There were three newspapers and one journal that carried the Anti-Saloon League's message to the U.S. public in the years leading up to the passage of the 18th amendment to the constitution, providing an unprecedented barrage of reading material.
In 1916, The American Patriot, The New Republic, The National Daily, and The American Issue were all rolling off the presses in Westerville with each issue acting as a weapon against the alcohol interests. The headlines clearly indicate that the Anti-Saloon League believed they were engaged in a gigantic battle city by city, county by county and state by state. "Whipped", "heads banging", "ravaging", and "awful pounding" were words used in headlines which evoked very forceful images.
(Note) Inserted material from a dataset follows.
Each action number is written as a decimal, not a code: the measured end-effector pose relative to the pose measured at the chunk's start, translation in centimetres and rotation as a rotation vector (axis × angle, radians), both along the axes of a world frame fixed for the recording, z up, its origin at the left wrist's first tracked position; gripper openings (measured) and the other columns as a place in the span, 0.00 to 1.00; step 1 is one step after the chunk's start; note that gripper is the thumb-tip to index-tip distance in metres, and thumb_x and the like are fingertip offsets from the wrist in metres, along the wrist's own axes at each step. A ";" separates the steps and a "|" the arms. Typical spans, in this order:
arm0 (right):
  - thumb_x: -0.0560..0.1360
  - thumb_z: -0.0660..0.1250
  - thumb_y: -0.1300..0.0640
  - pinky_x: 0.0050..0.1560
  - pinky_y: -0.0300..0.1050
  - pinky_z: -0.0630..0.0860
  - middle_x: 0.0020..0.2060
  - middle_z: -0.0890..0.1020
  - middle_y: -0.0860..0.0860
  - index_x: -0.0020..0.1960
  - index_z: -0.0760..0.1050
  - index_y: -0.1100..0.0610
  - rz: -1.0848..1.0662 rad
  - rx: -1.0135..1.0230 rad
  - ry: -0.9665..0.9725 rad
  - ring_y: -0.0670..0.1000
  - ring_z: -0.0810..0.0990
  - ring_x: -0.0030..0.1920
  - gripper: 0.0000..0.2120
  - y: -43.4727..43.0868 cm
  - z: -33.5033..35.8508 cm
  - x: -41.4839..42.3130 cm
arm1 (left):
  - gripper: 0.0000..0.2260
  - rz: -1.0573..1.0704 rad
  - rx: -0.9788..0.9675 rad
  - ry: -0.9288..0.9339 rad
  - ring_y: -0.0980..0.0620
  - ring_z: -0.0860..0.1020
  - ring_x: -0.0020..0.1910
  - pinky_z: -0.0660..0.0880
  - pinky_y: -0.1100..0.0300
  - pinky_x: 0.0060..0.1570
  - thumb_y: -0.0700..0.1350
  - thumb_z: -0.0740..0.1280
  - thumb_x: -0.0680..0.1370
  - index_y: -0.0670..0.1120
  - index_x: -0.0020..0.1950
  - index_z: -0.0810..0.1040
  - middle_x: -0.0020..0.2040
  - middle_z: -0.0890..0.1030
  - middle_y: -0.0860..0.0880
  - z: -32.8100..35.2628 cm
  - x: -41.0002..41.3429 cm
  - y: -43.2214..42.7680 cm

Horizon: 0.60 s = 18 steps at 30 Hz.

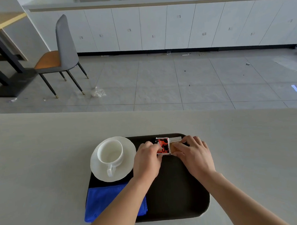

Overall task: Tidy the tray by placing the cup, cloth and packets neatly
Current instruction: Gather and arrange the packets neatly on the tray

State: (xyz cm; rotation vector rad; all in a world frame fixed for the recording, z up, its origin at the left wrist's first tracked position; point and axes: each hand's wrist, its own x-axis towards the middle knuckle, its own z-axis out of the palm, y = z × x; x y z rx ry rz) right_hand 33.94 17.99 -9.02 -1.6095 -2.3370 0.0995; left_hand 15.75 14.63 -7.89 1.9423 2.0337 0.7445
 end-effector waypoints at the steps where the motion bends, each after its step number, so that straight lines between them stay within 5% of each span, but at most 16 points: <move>1: 0.74 0.69 0.45 0.54 0.50 0.72 0.54 0.77 0.48 0.54 0.80 0.44 -0.001 -0.011 0.002 0.54 0.73 0.55 0.10 -0.1 0.1 0.1 | 0.08 0.001 0.001 0.001 0.50 0.76 0.45 0.76 0.56 0.42 0.44 0.74 0.73 0.47 0.51 0.83 0.46 0.80 0.50 0.0 0.0 0.0; 7: 0.70 0.75 0.46 0.51 0.52 0.76 0.55 0.78 0.50 0.58 0.80 0.47 -0.004 -0.038 0.056 0.55 0.73 0.56 0.18 -0.9 0.6 0.7 | 0.10 -0.008 0.007 0.016 0.53 0.75 0.46 0.75 0.61 0.42 0.45 0.75 0.72 0.48 0.52 0.82 0.47 0.80 0.51 0.0 0.0 -0.2; 18: 0.69 0.77 0.54 0.44 0.50 0.77 0.49 0.81 0.48 0.53 0.82 0.51 -0.041 0.017 0.113 0.55 0.72 0.54 0.14 -0.7 0.3 0.6 | 0.08 -0.009 -0.001 0.026 0.51 0.75 0.45 0.73 0.60 0.40 0.44 0.74 0.72 0.47 0.51 0.82 0.46 0.80 0.50 0.0 0.1 -0.2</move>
Cartoons strewn through the pages carried the visual message of the League. Learn more about the cartoons.
The periodicals spotlighted the heroes of the battle and the enemies of the League. They encouraged their readers to join the fray by responding in a personal way to the threat of the saloon. They asked for letter writing to politicians. Individuals were showcased who made the battle their own by suing saloon owners or in some other way harassing them. Many of the articles in newsprint called the public's attention to alcohol's role in domestic abuse, crime and accidents.
By 1917, all of the periodicals were consolidated into The American Issue. The four publications in their entirety are microfilmed and available at the Westerville Public Library in the Local History Center, at the Ohio Historical Society in Columbus, Ohio, and at the University of Michigan.